By Editors of Power Engineering
Calpine Corporation, the largest natural gas and geothermal electricity generating company in the United States, announced it has entered into an agreement with Energy Capital Partners and a consortium of investors led by Access Industries and Canada Pension Plan Investment Board to be purchase for $5.6 billion.
“We are very pleased to announce this proposed transaction and are confident it is in the best interests of our shareholders and stakeholders,” said Frank Cassidy, Chairman of Calpine’s Board of Directors. “This transaction is the result of an exhaustive review of strategic alternatives undertaken by our Board, with the assistance of outside advisors, to maximize shareholder value and unlock the company’s intrinsic value, while eliminating execution risk. We are confident that this is the best outcome of that review and look forward to shareholder approval.”
The purchase price includes a 45-day period during which Calpine can solicit, evaluate and negotiate alternative proposals, though Calpine would have to pay a termination fee of $142 million. The sale is also subject to stockholder and regulatory approval.
Calpine was reportedly looking for buyers as of May. At 80 generating plants, the company has an enterprise value above $16 billion.
Calpine has struggled over the last two years due to low natural gas prices and unusual weather that lowered demand for electricity. Additionally, heavy rain in the west lowered demand from Calpine due to above-average hydro production.

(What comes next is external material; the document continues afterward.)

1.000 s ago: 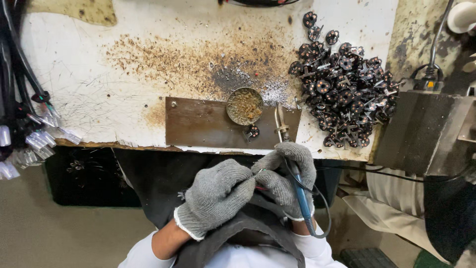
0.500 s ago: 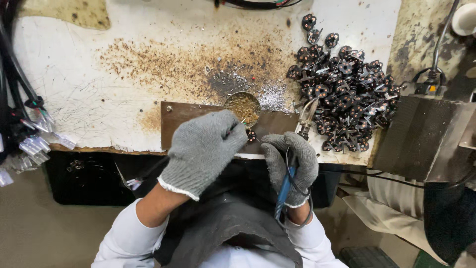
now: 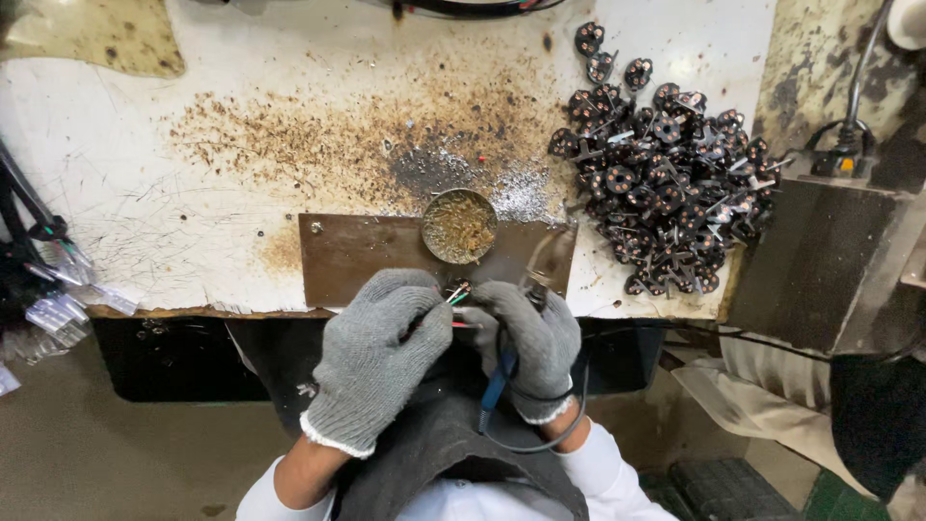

Profits at Calpine fell from $235 million in 2015 to $92 million in 2016. Moody’s Investors Service noted that in Texas and California, prices are low enough to make independent companies operate with minimal or negative cash flows.
New plant construction in the PJM market is expected to lower average wholesale prices 10 percent by 2021.
The company was founded in 1984 and filed for Chapter 11 bankruptcy protection due to heavy borrowing and high natural gas prices that made its power plants more expensive to operate. The company emerged from bankruptcy in 2008.
In recent months, the company has been cutting costs and selling assets, the Wall Street Journal reported.